WHAT THE EXERCISE ASKS:
Nothing but the text of the listing, repeated exactly, belongs in the answer; leave the images out.

MATERIAL PROVIDED:
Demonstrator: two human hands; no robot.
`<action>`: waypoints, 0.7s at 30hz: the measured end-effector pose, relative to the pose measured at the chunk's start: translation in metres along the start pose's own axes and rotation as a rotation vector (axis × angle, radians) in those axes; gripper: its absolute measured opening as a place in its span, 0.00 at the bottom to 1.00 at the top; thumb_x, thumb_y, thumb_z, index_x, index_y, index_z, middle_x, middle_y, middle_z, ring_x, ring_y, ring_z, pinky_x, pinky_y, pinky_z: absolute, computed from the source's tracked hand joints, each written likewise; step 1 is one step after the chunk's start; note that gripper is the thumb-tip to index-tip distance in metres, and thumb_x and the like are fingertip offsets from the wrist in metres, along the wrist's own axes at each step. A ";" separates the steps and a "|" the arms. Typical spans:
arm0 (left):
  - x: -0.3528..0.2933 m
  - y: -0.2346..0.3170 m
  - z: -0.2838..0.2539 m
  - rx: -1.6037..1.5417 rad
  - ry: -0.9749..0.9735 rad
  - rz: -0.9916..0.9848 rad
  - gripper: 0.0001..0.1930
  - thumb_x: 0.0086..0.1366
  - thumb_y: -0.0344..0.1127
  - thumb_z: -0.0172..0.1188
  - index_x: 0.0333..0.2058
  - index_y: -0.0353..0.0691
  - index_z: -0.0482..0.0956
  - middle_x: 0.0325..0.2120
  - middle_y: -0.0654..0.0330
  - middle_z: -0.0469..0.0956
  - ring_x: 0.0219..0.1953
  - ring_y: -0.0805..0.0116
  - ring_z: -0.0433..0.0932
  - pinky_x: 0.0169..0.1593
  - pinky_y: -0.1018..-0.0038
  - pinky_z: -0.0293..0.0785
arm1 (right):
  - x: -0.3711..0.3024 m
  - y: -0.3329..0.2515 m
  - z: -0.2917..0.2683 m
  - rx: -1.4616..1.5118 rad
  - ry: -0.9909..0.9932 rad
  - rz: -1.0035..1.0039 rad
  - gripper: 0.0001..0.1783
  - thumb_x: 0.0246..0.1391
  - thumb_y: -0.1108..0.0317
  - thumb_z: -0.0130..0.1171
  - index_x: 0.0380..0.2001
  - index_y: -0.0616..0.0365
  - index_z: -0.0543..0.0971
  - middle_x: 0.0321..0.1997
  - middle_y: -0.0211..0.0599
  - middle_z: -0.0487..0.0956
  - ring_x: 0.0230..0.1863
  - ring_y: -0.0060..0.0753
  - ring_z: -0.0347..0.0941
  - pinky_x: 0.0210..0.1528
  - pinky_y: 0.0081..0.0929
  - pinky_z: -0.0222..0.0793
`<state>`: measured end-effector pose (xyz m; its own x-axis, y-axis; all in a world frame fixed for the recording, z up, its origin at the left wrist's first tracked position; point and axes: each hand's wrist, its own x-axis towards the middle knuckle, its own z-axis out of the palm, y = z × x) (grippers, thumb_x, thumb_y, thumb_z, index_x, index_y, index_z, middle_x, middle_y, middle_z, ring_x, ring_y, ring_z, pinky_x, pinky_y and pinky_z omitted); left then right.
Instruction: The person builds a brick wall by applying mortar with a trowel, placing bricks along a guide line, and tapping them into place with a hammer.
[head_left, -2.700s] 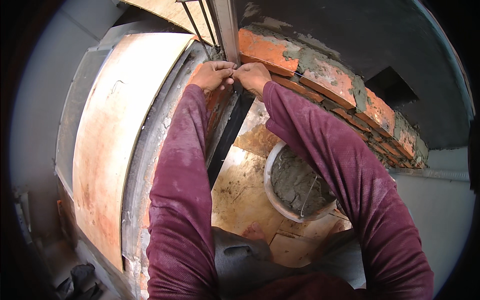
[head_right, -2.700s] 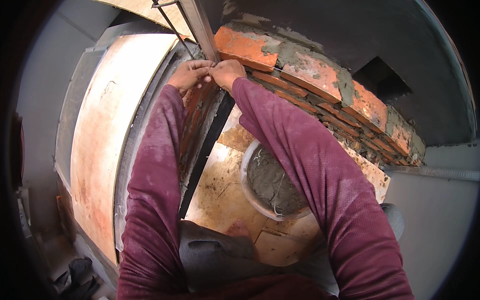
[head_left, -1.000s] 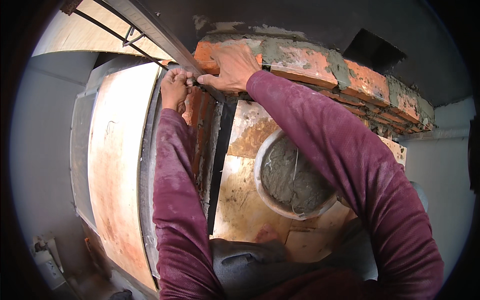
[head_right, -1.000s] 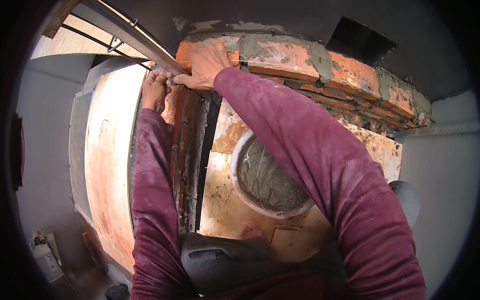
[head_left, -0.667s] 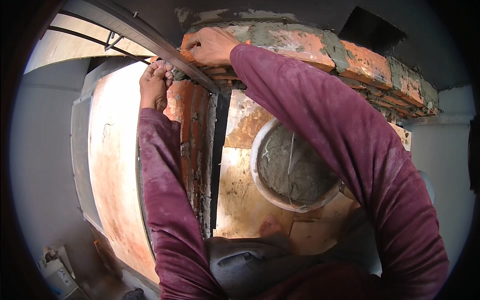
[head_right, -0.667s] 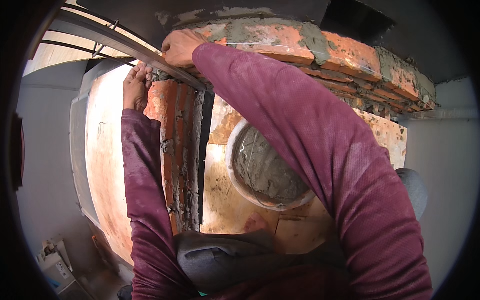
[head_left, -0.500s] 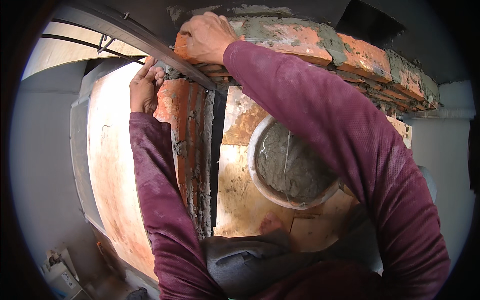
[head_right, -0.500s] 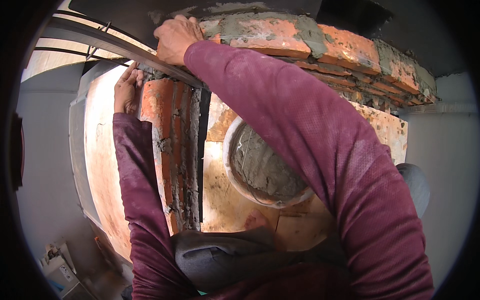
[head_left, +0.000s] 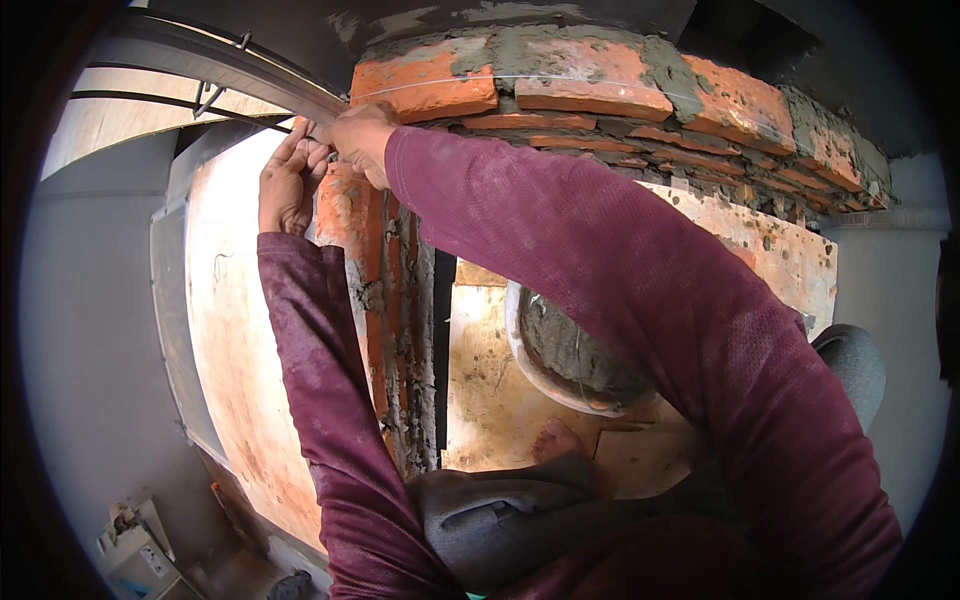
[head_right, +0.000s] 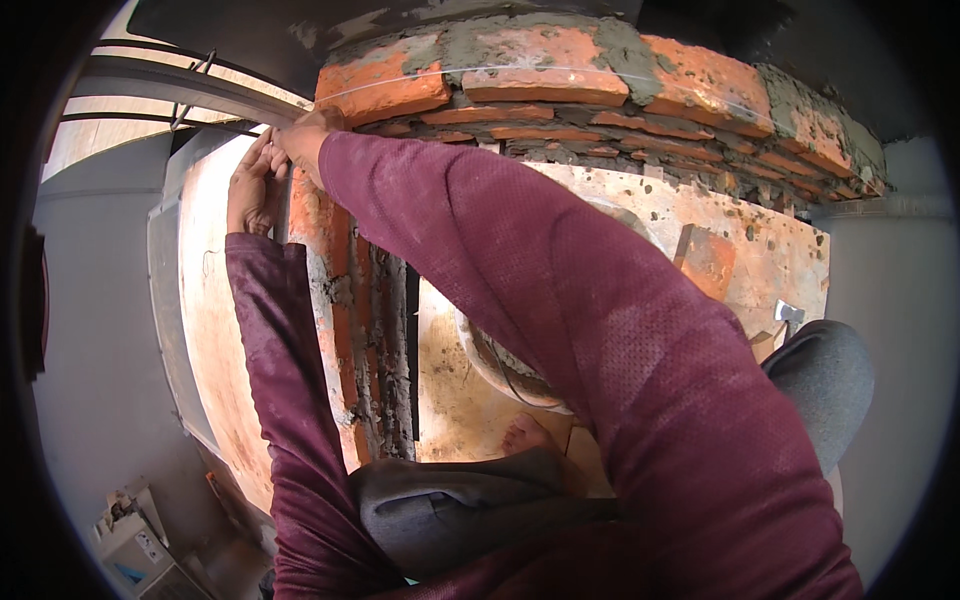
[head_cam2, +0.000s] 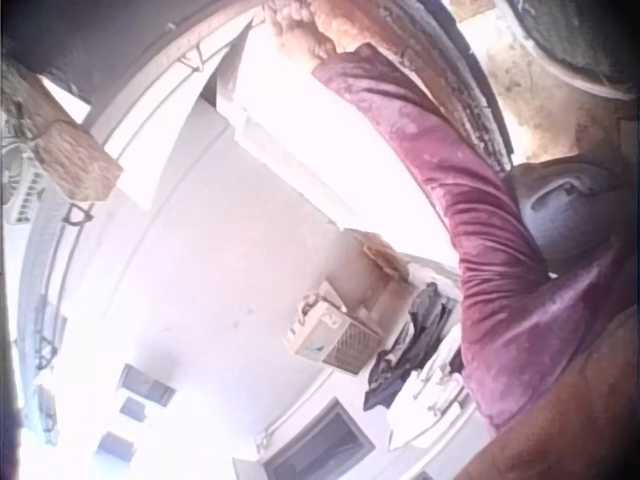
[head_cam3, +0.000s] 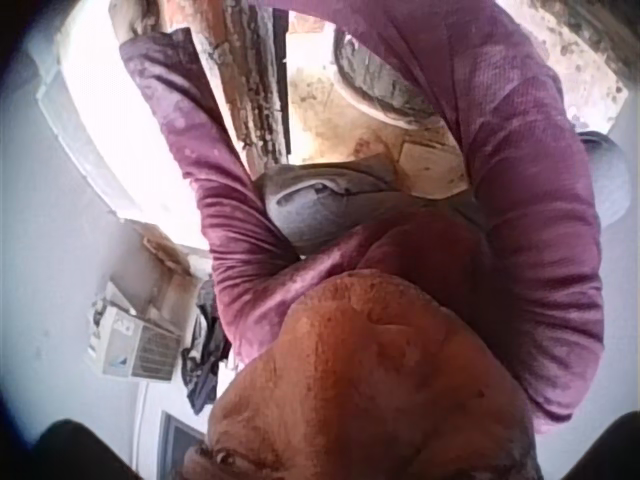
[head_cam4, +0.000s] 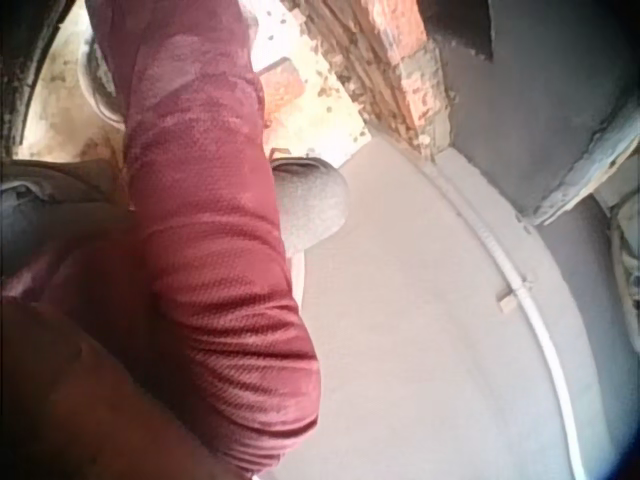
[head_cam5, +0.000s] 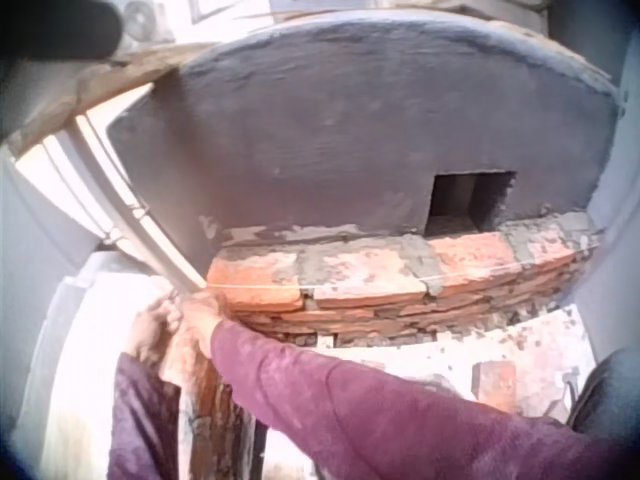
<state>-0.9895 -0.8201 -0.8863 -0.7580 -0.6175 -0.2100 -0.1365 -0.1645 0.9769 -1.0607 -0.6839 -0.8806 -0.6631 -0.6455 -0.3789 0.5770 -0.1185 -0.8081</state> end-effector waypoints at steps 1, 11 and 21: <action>-0.002 0.003 0.001 0.050 -0.003 0.008 0.18 0.72 0.21 0.46 0.58 0.32 0.73 0.33 0.63 0.78 0.30 0.79 0.77 0.35 0.85 0.77 | 0.002 0.002 0.001 0.006 0.055 -0.001 0.12 0.58 0.61 0.63 0.37 0.60 0.81 0.28 0.30 0.78 0.27 0.21 0.71 0.26 0.23 0.68; 0.016 0.000 -0.015 0.242 0.039 0.122 0.12 0.74 0.28 0.49 0.49 0.36 0.80 0.28 0.72 0.76 0.21 0.88 0.65 0.24 0.90 0.60 | 0.006 0.016 -0.013 -0.407 0.180 -0.314 0.14 0.63 0.66 0.53 0.43 0.62 0.83 0.31 0.38 0.82 0.34 0.29 0.77 0.38 0.30 0.72; 0.037 -0.026 -0.005 -0.158 0.041 0.040 0.11 0.76 0.32 0.46 0.49 0.33 0.72 0.37 0.61 0.76 0.33 0.75 0.77 0.37 0.81 0.81 | 0.003 0.010 -0.019 -0.529 0.141 -0.407 0.11 0.57 0.66 0.57 0.33 0.61 0.84 0.34 0.51 0.82 0.40 0.50 0.81 0.45 0.39 0.74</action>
<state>-1.0106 -0.8422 -0.9196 -0.7340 -0.6560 -0.1758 -0.0027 -0.2561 0.9666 -1.0659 -0.6731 -0.8986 -0.8543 -0.5192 -0.0242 -0.0187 0.0773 -0.9968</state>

OUTPUT FOR THIS EXERCISE:
Demonstrator: two human hands; no robot.
`<action>`: waypoints, 0.7s at 30hz: the measured end-effector pose, relative to the pose measured at the chunk's start: translation in metres along the start pose's own axes and rotation as a rotation vector (axis × angle, radians) in those axes; gripper: its absolute measured opening as a place in its span, 0.00 at the bottom to 1.00 at the top; thumb_x, thumb_y, thumb_z, index_x, index_y, index_z, middle_x, middle_y, middle_z, ring_x, ring_y, ring_z, pinky_x, pinky_y, pinky_z: absolute, computed from the source's tracked hand joints, each written likewise; step 1 is one step after the chunk's start; note that gripper is the thumb-tip to index-tip distance in metres, and thumb_x and the like are fingertip offsets from the wrist in metres, along the wrist's own axes at each step. A ";" separates the steps and a "|" the arms. Typical spans:
arm0 (left):
  - x: -0.3528..0.2933 m
  - y: -0.2346..0.3170 m
  - z: -0.2838..0.2539 m
  - rx: -1.6037..1.5417 rad
  - ry: -0.9749..0.9735 rad
  - rz: -0.9916..0.9848 rad
  - gripper: 0.0001..0.1930
  - thumb_x: 0.0086..0.1366
  - thumb_y: -0.0344..0.1127
  - thumb_z: -0.0172..0.1188
  - index_x: 0.0333..0.2058
  - index_y: -0.0353..0.0691
  - index_z: -0.0482..0.0956
  - middle_x: 0.0325..0.2120
  - middle_y: -0.0654..0.0330
  - middle_z: -0.0469..0.0956
  - ring_x: 0.0219..0.1953
  - ring_y: -0.0805..0.0116
  - ring_z: -0.0433..0.0932
  - pinky_x: 0.0169..0.1593
  - pinky_y: -0.1018..-0.0038
  - pinky_z: -0.0293..0.0785
arm1 (right):
  - x: -0.3711..0.3024 m
  - y: -0.3329..0.2515 m
  - z: -0.2917..0.2683 m
  - rx: -1.4616..1.5118 rad
  - ry: -0.9909..0.9932 rad
  - rz: -1.0035..1.0039 rad
  - gripper: 0.0001..0.1783
  - thumb_x: 0.0246..0.1391
  - thumb_y: -0.1108..0.0317
  - thumb_z: -0.0130..0.1171
  - index_x: 0.0380..0.2001
  - index_y: -0.0616..0.0365
  - index_z: -0.0543..0.0971
  - middle_x: 0.0321..0.1997
  - middle_y: -0.0211..0.0599
  - middle_z: -0.0487..0.0956
  - ring_x: 0.0230..0.1863
  - ring_y: -0.0060..0.0753
  - ring_z: -0.0347..0.0941
  - pinky_x: 0.0210..0.1528
  - pinky_y: 0.0081..0.0929
  - pinky_z: -0.0222..0.0793
`<state>`: measured end-effector pose (xyz m; its own x-axis, y-axis; all in a world frame fixed for the recording, z up, its origin at the left wrist's first tracked position; point and axes: each hand's wrist, its own x-axis towards the middle knuckle, its own z-axis out of the palm, y = z × x) (grippers, thumb_x, thumb_y, thumb_z, index_x, index_y, index_z, middle_x, middle_y, middle_z, ring_x, ring_y, ring_z, pinky_x, pinky_y and pinky_z omitted); left then right.
Instruction: The person builds a brick wall by applying mortar with a trowel, placing bricks along a guide line, and tapping them into place with a hammer.
[head_left, -2.700s] 
[head_right, -2.700s] 
[head_left, -1.000s] 
[head_right, -1.000s] 
[head_left, -0.667s] 
[head_right, -0.667s] 
[head_left, -0.500s] 
[head_right, -0.500s] 
[head_left, +0.000s] 
[head_right, +0.000s] 
[head_cam2, +0.000s] 
[head_cam3, +0.000s] 
[head_cam4, +0.000s] 
[head_cam5, +0.000s] 
<state>-0.9895 -0.8201 -0.8863 -0.7580 -0.6175 -0.2100 -0.1365 -0.1645 0.9769 -1.0607 -0.6839 -0.8806 -0.6631 -0.6455 -0.3789 0.5770 -0.1185 -0.8081</state> end-effector waypoints at steps 1, 11 and 21: <action>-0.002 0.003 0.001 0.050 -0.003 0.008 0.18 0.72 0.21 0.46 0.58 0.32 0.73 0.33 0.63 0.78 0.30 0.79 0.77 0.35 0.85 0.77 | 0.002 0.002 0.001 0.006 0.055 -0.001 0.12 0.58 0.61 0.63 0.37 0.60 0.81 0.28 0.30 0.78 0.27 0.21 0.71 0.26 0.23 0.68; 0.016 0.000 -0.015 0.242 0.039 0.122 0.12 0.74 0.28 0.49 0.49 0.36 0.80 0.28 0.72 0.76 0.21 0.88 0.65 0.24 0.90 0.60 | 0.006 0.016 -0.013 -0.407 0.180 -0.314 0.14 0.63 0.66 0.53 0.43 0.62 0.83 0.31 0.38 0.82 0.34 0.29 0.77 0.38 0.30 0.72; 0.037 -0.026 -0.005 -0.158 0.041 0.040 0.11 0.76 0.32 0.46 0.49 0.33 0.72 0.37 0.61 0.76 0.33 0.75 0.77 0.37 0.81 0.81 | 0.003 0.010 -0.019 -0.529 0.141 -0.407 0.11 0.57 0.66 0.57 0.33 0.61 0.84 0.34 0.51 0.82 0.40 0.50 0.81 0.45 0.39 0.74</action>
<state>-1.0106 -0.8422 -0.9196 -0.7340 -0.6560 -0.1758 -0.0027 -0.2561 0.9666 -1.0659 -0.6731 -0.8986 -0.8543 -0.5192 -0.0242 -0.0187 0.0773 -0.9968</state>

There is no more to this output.